Nord Anglia Education
- Location: 11 On Tin Street, Lam Tin, Kowloon, Hong Kong;
- Parent organization: Nord Anglia Education Ltd.
- Staff: 1275
- Website: http://www.nordangliaeducation.com/

= British Schools of America =

Educational Organization

British Schools of America, an educational organization founded in 1998, joined the Nord Anglia Education company, headquartered in London, in 2013. Nord Anglia Education operates 10 schools in the United States.

==British School of Boston==

The British School of Boston opened in September 2000 in Dedham, Massachusetts. In 2004, the school relocated to the Moss Hill section of Jamaica Plain, Massachusetts. It shares a 40 acre campus with a satellite campus of Showa Women's University whose main campus is in Tokyo, Japan.

==British School of Chicago, Lincoln Park==
British International School of Chicago, Lincoln Park opened in 2001 in Chicago, Illinois on the north side.
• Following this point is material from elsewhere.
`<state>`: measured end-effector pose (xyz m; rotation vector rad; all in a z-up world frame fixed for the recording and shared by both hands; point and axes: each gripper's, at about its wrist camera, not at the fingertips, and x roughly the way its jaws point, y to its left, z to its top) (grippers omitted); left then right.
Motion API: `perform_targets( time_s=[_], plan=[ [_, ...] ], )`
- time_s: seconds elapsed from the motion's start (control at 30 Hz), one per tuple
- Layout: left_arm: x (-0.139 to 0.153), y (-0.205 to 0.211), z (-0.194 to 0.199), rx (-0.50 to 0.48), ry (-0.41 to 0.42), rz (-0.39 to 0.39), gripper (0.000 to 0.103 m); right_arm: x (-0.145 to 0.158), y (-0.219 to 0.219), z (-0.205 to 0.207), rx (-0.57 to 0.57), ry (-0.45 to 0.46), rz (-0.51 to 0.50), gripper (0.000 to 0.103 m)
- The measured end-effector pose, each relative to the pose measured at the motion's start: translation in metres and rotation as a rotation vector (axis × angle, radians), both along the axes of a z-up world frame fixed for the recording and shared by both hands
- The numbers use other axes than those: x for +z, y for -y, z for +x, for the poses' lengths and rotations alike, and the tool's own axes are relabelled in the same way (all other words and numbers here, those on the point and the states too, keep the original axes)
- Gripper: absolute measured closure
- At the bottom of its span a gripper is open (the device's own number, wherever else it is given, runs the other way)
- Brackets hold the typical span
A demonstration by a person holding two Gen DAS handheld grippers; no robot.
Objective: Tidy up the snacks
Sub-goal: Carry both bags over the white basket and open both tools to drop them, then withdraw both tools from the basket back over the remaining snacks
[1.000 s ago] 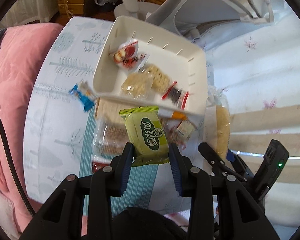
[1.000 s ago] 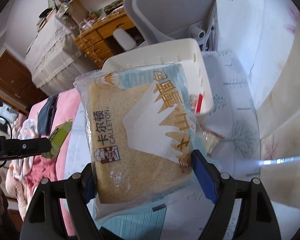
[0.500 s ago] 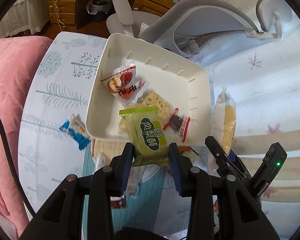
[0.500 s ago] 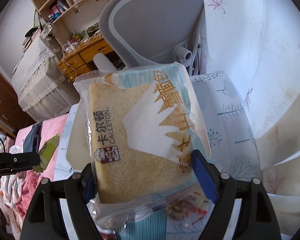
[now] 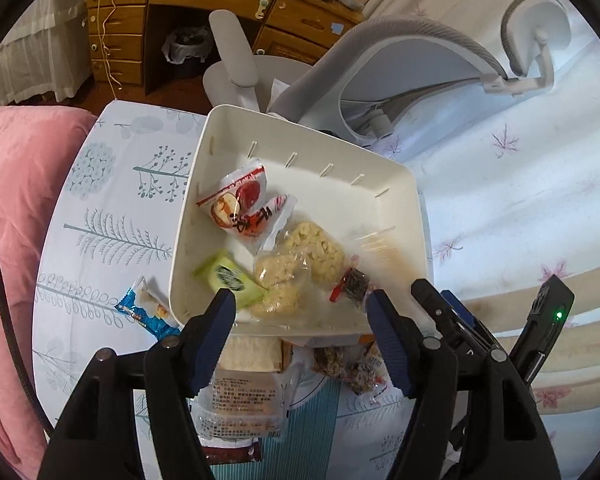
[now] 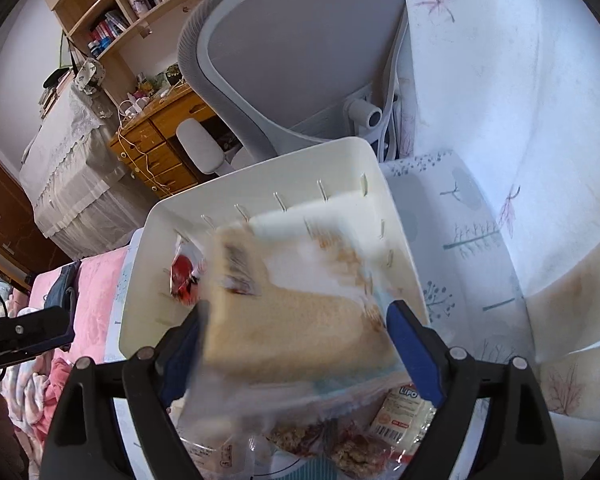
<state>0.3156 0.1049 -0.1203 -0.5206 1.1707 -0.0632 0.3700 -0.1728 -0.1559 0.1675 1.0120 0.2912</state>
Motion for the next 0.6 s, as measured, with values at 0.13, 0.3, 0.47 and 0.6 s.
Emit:
perform_targets(
  time_s=[0.13, 0.3, 0.47, 0.6],
  plan=[
    [0.005, 0.003, -0.008, 0.002, -0.007, 0.021, 0.036, 0.006, 0.003, -0.005, 0.001, 0.016, 0.021, 0.015],
    [0.014, 0.011, -0.027, 0.023, -0.019, 0.047, 0.036, 0.017, 0.010, -0.016, 0.021, 0.030, 0.036, 0.015],
    [0.024, 0.024, -0.054, 0.044, -0.038, 0.091, 0.036, 0.024, 0.021, -0.034, 0.044, 0.032, 0.055, 0.015],
    [0.032, 0.035, -0.082, 0.058, -0.038, 0.104, 0.036, 0.029, 0.032, -0.055, 0.068, 0.025, 0.070, 0.015]
  ],
)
In 2008, the school relocated to Lincoln Park.

==British American School of Charlotte==
The British American School of Charlotte opened in 2004 and is located in the Ballantyne/South Charlotte area.

==British School of Houston==
The British School of Houston opened in 2000 and is located west of downtown Houston, Texas.

==British School of Washington==
The British School of Washington was the first World Class Learning school to be opened by Lesley Stagg in 1998 Washington D.C. In 2008, the school relocated to the Georgetown (D.C.) area.